According to her source, Armstrong’s action was a “rug pull” against the administration and the industry as a whole, and the White House was “furious” about it. Importantly, she was reminded by her source that this is ultimately “President Trump’s bill, not Brian Armstrong’s.”
Armstrong retaliated, denouncing the report as false and maintaining that the White House had been “super constructive.” Terrett maintained her position, pointing out that Armstrong had effectively verified the crucial information: the White House requested that Coinbase reach a yield agreement, and future support seems to depend on that result.
The White House’s AI and Crypto Czar, David Sacks, has not responded directly. He claimed that the administration “remains committed” to passing CLARITY, a claim made by politicians more often to buy time than to show conviction. It’s still unclear if this is a negotiating stance intended to force Coinbase back to the table or if the White House’s patience has truly run out.
In the meantime, the Senate Judiciary Committee determined that this was the appropriate time to make its own assertion. In a letter to the Banking Committee, Senators Grassley and Durbin voiced “serious concerns” regarding the language in CLARITY that exempts non-custodial DeFi developers from money transmitter regulations. They contended that no one consulted the judiciary, which has jurisdiction over that particular section of the criminal code.
They claimed that CLARITY’s DeFi provisions could have “seriously jeopardized” the prosecution of Tornado Cash, a coin-mixing platform whose co-founder was found guilty in August of last year. A few days later, CertiK revealed that some $282 million in stolen Bitcoin was being laundered using Tornado Cash. For those who supported the bill, the timing was unfavorable.
A picture of legislation that might have advanced too quickly for its own structural complexity is beginning to take shape. For more than ten years, Congress, courts, and regulators have been perplexed by the SEC-CFTC jurisdictional issue alone. Companies like Andreessen Horowitz, Paradigm, and Coin Center publicly urged the Banking Committee to proceed even after Coinbase walked.
The CLARITY Act has a legitimate and defendable case because it would replace years of ad hoc enforcement with actual statutory rules. While observing from Wall Street, Goldman Sachs CEO David Solomon made what may have been the most sobering statement: “a long way to go before that bill is gonna progress.”
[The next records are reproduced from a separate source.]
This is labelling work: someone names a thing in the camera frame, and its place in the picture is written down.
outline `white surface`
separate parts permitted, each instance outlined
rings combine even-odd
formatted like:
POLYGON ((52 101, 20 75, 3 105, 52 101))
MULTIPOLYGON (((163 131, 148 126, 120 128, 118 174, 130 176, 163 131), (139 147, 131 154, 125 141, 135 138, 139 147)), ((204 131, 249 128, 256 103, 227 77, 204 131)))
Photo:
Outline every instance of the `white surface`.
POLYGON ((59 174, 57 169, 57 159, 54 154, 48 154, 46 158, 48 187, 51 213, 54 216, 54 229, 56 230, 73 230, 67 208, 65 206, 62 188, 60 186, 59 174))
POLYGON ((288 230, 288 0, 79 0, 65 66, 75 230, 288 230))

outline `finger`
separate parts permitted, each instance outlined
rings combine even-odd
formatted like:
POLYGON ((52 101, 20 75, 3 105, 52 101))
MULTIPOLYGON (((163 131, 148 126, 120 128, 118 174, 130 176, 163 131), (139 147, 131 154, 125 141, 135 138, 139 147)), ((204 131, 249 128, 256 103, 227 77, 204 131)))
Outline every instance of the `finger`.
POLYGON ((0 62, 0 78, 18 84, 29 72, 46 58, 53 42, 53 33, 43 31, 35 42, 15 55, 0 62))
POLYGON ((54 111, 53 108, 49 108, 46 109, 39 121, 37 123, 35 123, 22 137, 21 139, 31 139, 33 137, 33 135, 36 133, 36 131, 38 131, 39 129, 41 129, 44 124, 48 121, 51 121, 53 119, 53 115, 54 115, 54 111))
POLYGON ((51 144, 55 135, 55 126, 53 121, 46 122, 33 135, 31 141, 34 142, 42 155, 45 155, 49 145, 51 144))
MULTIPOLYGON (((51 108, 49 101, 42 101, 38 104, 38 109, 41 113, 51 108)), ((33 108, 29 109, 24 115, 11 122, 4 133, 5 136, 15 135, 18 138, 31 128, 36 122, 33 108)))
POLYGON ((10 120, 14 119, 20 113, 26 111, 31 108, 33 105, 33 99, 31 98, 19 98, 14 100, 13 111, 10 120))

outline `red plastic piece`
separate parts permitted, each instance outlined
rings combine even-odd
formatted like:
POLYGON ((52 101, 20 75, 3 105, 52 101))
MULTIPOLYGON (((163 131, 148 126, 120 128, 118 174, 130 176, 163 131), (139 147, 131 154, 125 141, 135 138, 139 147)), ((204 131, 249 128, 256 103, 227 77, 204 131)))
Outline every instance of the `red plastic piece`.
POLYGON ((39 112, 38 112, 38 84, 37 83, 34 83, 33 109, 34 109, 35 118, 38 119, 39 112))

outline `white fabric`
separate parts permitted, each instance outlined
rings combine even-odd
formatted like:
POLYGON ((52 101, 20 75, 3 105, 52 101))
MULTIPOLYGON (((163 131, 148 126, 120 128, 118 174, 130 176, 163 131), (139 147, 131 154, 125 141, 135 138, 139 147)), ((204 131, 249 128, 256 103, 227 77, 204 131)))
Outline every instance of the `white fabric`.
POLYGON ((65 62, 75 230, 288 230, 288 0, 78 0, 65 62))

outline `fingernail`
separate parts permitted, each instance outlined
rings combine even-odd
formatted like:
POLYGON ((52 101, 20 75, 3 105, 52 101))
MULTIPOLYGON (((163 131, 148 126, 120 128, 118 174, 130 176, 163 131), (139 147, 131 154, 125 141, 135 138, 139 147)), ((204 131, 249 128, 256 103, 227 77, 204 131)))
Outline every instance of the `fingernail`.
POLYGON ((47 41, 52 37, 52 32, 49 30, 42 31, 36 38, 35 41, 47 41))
Most likely, he is correct. The CLARITY Act is still alive, but it needs a champion, and the White House, which ought to be offering one, seems to be considering its options. Losing the administration’s active support at this point would be more than a setback for an industry that has spent years arguing that regulatory clarity is all it needs to prosper. It would confirm the skeptics’ long-held belief that cryptocurrency cannot avoid legislation.